A sweeping and in-depth history of the Brooklyn music scene over ten years in Bloomberg's New York, from a writer and concert producer who had a front-row view of it all
In the tradition of Just Kids and Our Band Could Be Your Life, Ronen Givony’s Us v. Them chronicles the generation of young artists who came to Brooklyn in the mid-2000s: a small but seismic scene that coalesced under a billionaire mayor, a series of forever wars, and a music industry in free fall.
In tandem with the impresarios and unlicensed venues that lined the Williamsburg waterfront, combining elements of noise and pop, a few became unlikely superstars. Meanwhile, countless flared and vanished, reminders of an unusually fertile moment—the age of indie—that now means little more than a term of marketing.
Through reporting, research, and interviews with musicians, industry insiders, and individuals from Pitchfork, Vice, Scion, and the Red Bull Music Academy, Us v. Them examines the rise and fall of indie music in a post-Napster landscape, marked by vast disruption in technology, politics, economics, journalism, and patronage.
At once a social history and an eyewitness account of an improbable decade, Us v. Them gives a critical analysis of what indie music was, is, and will be again in New York City.
Praise
It would have been easy for Givony to appeal to millennial nostalgia with simple reflections on more popular musicians, but, as he notes, “the Brooklyn scene was overwhelmingly white, male, and privileged, at every level.” Instead, he writes about the underdogs of the time, many of them women and people of color—which makes for an inclusive and eye-opening read.
—Kirkus
With Us v. Them, Ronen Givony pulls off an extraordinary feat: a work of nostalgia untainted by self-indulgence, absolution, or cheese. Givony gives us not just a meticulously researched history of Brooklyn indie rock’s flaws and triumphs, but a riveting insider’s perspective, too. Required reading for anyone who wants to learn how the era came together, or how it fell apart.

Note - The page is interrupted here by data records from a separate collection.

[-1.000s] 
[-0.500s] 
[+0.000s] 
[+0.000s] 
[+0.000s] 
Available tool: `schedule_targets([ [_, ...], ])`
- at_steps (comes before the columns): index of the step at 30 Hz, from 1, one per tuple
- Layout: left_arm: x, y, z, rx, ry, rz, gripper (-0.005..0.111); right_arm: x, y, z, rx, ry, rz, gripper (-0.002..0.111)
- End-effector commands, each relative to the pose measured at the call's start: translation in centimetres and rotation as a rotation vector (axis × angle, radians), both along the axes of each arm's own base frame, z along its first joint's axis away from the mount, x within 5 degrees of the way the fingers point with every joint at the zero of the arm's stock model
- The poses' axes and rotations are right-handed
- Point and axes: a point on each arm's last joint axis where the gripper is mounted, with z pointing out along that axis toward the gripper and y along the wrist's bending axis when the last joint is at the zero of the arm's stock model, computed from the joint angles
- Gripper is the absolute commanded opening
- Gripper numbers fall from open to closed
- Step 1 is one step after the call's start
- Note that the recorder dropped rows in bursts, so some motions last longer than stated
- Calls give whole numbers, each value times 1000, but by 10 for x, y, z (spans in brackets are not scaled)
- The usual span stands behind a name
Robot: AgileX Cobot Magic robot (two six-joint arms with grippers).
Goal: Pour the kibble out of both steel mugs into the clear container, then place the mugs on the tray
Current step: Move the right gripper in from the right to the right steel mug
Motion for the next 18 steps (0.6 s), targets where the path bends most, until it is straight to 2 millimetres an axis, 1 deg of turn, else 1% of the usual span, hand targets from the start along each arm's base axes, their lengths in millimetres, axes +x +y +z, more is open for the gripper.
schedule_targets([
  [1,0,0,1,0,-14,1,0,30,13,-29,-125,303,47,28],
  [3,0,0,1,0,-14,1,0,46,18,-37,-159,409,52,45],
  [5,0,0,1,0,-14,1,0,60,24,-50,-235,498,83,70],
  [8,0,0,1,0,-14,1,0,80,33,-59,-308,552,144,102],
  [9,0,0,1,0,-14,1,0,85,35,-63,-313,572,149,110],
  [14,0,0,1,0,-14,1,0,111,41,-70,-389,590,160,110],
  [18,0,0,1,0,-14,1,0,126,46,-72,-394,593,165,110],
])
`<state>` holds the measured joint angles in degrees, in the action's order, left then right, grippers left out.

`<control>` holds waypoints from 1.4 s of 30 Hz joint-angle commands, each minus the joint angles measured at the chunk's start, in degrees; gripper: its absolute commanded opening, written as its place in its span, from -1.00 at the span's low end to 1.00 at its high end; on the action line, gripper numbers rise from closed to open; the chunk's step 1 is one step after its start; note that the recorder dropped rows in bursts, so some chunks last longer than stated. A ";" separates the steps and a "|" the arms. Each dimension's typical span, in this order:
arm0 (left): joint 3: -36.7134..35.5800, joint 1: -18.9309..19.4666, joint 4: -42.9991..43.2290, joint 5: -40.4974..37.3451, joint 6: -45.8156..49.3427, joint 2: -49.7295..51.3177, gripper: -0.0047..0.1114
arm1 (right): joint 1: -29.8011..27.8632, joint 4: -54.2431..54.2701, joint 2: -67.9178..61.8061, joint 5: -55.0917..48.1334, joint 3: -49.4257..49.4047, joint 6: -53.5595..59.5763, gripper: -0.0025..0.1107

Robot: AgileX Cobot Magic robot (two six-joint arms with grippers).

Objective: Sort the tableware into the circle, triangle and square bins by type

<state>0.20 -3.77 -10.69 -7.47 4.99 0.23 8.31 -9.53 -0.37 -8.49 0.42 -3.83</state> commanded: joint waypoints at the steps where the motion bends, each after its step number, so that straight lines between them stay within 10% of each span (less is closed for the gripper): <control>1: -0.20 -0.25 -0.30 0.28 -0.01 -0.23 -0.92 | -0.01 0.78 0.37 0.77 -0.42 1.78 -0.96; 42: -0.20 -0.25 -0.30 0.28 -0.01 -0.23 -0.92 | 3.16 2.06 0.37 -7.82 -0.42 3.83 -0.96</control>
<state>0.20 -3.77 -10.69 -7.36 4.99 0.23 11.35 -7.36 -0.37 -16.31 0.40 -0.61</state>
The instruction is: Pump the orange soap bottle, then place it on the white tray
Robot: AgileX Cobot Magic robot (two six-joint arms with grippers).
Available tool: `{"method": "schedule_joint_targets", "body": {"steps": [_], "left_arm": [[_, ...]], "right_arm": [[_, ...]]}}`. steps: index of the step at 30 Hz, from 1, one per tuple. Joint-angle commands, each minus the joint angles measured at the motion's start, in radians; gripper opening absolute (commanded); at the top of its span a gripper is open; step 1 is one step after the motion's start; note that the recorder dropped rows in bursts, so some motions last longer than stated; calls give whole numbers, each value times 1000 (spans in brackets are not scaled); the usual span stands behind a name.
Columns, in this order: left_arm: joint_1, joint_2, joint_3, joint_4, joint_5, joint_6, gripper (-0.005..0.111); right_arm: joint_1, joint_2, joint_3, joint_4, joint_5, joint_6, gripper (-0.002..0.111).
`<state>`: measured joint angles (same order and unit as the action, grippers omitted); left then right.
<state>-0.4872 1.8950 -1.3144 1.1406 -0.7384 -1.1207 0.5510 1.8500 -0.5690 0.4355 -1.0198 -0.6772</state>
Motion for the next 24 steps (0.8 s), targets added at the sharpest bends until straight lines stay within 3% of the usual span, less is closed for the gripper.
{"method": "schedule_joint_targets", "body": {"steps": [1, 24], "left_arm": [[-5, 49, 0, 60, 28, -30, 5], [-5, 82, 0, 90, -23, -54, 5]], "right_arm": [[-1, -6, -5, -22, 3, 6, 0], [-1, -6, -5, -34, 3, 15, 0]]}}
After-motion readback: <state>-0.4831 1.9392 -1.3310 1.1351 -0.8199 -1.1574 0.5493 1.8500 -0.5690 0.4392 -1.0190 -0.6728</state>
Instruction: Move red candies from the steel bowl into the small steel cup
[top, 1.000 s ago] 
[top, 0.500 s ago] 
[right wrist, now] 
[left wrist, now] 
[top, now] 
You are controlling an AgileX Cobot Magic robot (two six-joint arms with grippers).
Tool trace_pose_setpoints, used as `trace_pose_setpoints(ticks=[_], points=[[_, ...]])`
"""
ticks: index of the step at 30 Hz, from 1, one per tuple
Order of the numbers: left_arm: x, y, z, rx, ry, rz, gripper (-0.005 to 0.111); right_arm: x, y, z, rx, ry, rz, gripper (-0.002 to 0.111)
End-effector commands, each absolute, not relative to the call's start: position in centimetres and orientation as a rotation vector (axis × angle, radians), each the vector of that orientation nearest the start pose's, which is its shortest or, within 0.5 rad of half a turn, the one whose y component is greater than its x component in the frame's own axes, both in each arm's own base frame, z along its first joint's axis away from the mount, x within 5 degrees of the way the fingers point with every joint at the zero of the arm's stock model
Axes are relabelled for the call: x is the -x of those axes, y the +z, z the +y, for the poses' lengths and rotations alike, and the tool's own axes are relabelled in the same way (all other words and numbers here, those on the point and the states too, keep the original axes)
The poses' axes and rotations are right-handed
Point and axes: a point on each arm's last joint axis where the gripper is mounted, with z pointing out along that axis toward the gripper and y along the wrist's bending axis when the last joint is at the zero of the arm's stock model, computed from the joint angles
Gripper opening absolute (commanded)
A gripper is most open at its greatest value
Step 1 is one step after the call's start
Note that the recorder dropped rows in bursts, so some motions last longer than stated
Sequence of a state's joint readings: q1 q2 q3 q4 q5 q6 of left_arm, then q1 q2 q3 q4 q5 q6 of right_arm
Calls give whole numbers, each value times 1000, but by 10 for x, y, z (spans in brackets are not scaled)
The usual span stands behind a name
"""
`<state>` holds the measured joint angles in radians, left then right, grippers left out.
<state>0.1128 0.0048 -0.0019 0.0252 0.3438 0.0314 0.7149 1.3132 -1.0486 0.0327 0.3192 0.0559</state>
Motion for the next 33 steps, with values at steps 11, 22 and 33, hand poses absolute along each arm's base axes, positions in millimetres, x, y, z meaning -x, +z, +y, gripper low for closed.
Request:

—Jesse Rifkin, author of This Must Be The Place
Us v. Them proves that New York City’s nightlife and music scenes never truly die; each new generation redraws the city’s landscape in their own image. You may have never heard of some of these bands or artists or clubs—some are overlooked or unsung—[while] others had a brief moment in the sun before burning out. But for the people who were there, these moments were as formative as punk rock and CBGB in the ’70s or the 1950s Greenwich Village jazz scene.